Dataset records:
*** Block opens ***
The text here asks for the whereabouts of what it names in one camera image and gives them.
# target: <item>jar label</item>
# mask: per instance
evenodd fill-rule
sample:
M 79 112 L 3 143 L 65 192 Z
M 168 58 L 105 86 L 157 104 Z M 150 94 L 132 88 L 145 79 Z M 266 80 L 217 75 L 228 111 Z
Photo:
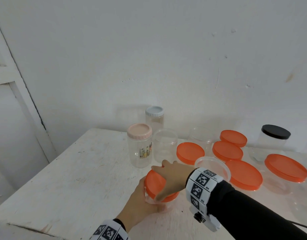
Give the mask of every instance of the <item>jar label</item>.
M 153 148 L 153 143 L 150 143 L 148 147 L 139 149 L 139 157 L 140 158 L 148 157 L 150 153 L 152 153 L 151 152 L 152 148 Z

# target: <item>left hand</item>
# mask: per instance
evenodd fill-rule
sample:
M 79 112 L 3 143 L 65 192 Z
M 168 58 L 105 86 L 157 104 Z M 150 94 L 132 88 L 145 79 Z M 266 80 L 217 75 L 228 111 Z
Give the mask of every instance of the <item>left hand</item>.
M 149 204 L 146 202 L 145 178 L 140 179 L 138 186 L 131 194 L 125 207 L 116 217 L 125 225 L 127 233 L 148 215 L 162 212 L 165 209 L 163 204 Z

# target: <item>door frame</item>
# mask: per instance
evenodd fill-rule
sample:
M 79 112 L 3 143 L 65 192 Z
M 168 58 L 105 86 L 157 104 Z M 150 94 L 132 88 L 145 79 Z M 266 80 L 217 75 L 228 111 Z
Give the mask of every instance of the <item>door frame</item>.
M 34 135 L 50 163 L 58 154 L 0 30 L 0 84 L 6 83 L 12 89 L 22 112 L 30 123 Z

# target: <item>pink lid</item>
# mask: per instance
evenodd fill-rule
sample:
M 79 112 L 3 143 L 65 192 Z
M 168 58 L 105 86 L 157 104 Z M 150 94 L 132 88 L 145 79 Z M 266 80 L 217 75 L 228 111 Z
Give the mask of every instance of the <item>pink lid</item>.
M 127 130 L 127 135 L 133 140 L 144 140 L 149 138 L 152 135 L 153 131 L 150 125 L 136 123 L 129 126 Z

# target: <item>jar with pink lid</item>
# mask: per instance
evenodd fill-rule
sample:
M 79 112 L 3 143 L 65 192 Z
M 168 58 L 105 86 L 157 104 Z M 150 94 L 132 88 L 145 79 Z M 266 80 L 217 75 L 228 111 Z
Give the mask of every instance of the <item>jar with pink lid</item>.
M 150 125 L 136 123 L 127 130 L 128 148 L 131 164 L 136 168 L 144 168 L 152 160 L 152 129 Z

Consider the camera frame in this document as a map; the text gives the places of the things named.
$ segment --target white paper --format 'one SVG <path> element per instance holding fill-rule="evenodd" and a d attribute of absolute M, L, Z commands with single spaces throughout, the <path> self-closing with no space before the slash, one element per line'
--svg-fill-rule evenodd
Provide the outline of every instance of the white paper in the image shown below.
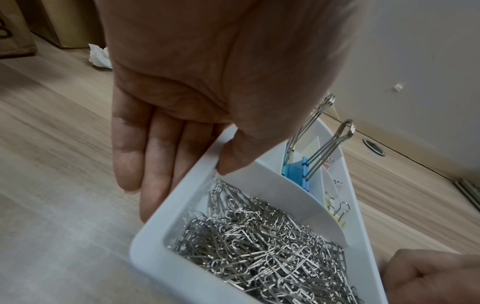
<path fill-rule="evenodd" d="M 110 55 L 108 48 L 102 49 L 97 45 L 88 45 L 90 47 L 90 59 L 89 61 L 96 67 L 99 68 L 112 68 L 112 63 L 110 62 Z"/>

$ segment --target wood grain surface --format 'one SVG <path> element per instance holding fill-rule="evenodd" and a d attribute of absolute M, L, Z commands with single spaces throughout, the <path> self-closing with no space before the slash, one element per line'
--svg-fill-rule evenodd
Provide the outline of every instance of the wood grain surface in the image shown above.
<path fill-rule="evenodd" d="M 0 303 L 171 302 L 129 263 L 142 224 L 112 172 L 112 73 L 35 42 L 0 61 Z M 452 183 L 364 137 L 342 148 L 378 264 L 399 248 L 479 254 L 480 212 Z"/>

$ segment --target blue binder clip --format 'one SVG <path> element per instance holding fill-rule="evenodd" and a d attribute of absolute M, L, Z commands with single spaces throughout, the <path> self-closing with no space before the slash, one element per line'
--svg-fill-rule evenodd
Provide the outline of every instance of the blue binder clip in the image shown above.
<path fill-rule="evenodd" d="M 281 174 L 305 189 L 310 191 L 309 182 L 305 180 L 306 175 L 309 173 L 309 167 L 307 166 L 308 159 L 303 157 L 301 161 L 292 164 L 286 164 L 281 170 Z"/>

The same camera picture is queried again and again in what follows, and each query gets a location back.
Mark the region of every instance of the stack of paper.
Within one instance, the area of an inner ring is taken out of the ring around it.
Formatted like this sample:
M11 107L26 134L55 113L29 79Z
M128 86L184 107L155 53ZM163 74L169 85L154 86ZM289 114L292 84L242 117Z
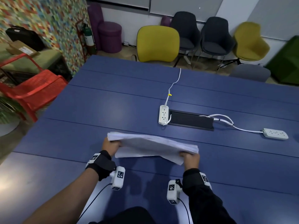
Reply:
M179 152L198 153L197 145L184 144L152 135L110 132L108 133L108 140L121 141L122 143L122 147L115 154L116 158L161 156L182 165L184 159L179 156Z

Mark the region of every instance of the gray roller blind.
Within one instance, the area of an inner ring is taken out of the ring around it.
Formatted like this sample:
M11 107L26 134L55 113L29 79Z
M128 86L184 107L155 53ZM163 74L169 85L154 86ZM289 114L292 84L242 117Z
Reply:
M150 0L102 0L117 4L149 8Z
M176 12L191 12L198 21L206 22L216 16L223 0L152 0L150 12L174 16Z
M259 0L248 21L261 25L262 36L289 40L299 35L299 0Z

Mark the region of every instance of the purple chair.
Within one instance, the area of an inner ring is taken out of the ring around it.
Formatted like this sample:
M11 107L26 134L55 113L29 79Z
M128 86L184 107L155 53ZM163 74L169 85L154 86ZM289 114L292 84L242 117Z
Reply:
M104 22L102 7L99 3L90 3L87 11L97 50L108 53L120 52L122 49L121 25Z
M161 19L160 26L170 26L170 17L169 16L163 16Z

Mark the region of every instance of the forearm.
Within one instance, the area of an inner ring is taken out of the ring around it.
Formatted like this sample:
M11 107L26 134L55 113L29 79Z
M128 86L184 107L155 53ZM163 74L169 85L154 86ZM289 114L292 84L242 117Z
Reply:
M24 224L77 223L98 180L99 175L87 168L74 182L39 207Z
M198 223L233 223L222 205L222 200L204 185L199 169L185 171L183 191L189 196L189 209L194 224Z

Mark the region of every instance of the floor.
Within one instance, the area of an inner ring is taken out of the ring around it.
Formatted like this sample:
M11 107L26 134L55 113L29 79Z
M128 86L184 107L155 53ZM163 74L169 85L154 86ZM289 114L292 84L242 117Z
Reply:
M123 46L122 51L115 54L105 53L103 51L98 52L98 55L100 56L110 56L126 60L132 60L133 54L137 55L137 50L136 48L131 46ZM218 68L218 64L220 64L220 61L208 58L199 58L198 62L196 63L196 59L197 58L194 57L191 63L191 65L193 66L193 70L195 71L206 71L211 74L215 74ZM171 63L166 63L161 61L152 61L152 63L172 67L175 62L173 61ZM217 74L228 76L235 66L235 64L230 64L225 68L220 68ZM188 65L183 58L181 58L181 60L177 64L177 68L179 67L182 69L192 69L192 67ZM269 78L267 80L267 83L277 84L277 82L272 78ZM47 107L45 107L43 110L40 110L37 115L41 116L46 108ZM21 121L15 130L5 136L0 137L0 164L5 160L10 152L14 150L14 148L21 141L22 137L25 136L28 130L33 126L33 122L29 118L27 119L27 121Z

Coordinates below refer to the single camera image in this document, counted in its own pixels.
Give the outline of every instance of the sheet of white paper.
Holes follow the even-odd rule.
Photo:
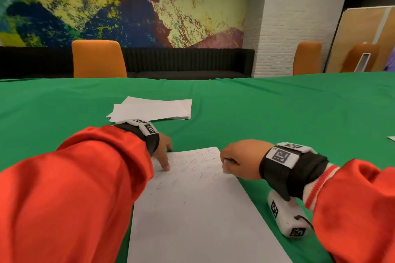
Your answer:
[[[216,147],[168,157],[134,206],[128,263],[291,262]]]
[[[161,119],[190,119],[192,100],[149,100],[127,97],[121,104],[115,104],[114,110],[107,116],[111,122],[127,119],[155,121]]]

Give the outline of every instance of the wooden panel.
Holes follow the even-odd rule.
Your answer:
[[[357,44],[371,44],[386,8],[361,8],[343,13],[331,51],[327,73],[338,73]]]
[[[389,13],[387,23],[385,24],[377,44],[380,45],[380,53],[373,66],[372,71],[384,71],[392,49],[395,46],[395,9],[392,8]]]

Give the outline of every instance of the green table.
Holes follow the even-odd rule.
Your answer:
[[[395,73],[317,74],[267,79],[166,81],[137,78],[0,81],[0,170],[53,151],[73,133],[107,125],[126,96],[192,99],[192,118],[158,121],[174,151],[255,138],[312,146],[334,164],[352,158],[394,166]],[[315,235],[287,240],[265,181],[241,181],[293,262],[331,262]],[[129,232],[117,262],[126,262]]]

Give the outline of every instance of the person's left hand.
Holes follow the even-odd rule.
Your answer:
[[[173,142],[171,138],[159,132],[159,146],[153,154],[164,171],[170,171],[169,159],[167,158],[167,150],[173,150]]]

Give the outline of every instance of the purple fabric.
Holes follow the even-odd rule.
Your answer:
[[[395,72],[395,47],[392,49],[392,53],[388,58],[387,66],[384,71]]]
*** Block closes ***
• _TASK TO COMPLETE_:
Check each line of the data above for the word "region" and say how many lines have it. Give the number alone.

• _TASK RESPONSE_:
5